» **WHAT YOU WILL DO**
Please return every line in the following data that includes the string "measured".
***
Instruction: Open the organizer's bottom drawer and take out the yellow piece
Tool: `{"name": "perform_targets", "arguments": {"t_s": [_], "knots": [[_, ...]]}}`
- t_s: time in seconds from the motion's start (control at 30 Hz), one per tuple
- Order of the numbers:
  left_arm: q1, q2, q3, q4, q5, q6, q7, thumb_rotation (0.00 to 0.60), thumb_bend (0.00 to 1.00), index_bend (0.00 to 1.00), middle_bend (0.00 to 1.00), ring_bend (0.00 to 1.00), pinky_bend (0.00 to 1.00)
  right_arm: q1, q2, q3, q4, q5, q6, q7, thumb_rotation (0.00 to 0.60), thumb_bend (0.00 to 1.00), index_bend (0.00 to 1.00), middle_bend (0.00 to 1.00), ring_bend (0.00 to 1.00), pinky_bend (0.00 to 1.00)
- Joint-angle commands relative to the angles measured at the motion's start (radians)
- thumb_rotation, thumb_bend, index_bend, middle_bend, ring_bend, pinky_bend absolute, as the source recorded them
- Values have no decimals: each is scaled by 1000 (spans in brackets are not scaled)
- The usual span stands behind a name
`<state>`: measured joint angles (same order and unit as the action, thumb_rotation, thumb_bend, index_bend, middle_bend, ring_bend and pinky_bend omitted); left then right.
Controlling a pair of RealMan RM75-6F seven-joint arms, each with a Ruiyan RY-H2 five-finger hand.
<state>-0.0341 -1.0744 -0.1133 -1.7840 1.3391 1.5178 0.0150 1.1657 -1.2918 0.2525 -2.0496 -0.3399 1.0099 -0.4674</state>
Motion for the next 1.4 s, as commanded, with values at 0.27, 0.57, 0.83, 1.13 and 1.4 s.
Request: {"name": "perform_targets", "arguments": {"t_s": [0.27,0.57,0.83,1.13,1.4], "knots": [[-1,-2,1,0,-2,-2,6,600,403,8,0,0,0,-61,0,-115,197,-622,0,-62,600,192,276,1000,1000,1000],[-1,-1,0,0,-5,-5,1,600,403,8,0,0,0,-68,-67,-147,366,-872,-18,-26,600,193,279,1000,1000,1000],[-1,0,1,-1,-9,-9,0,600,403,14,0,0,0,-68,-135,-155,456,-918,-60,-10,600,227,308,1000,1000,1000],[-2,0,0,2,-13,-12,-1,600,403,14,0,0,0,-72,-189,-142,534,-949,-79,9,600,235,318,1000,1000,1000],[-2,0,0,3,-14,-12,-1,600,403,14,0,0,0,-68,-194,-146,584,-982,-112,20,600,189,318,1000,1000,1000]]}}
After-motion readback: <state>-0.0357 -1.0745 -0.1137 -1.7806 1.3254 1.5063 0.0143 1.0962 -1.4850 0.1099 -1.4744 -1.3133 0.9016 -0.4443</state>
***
» **ANSWER SPACE**
- Joint-angle commands relative to the angles measured at the motion's start (radians)
`<state>`: measured joint angles (same order and unit as the action, thumb_rotation, thumb_bend, index_bend, middle_bend, ring_bend and pinky_bend omitted); left then right.

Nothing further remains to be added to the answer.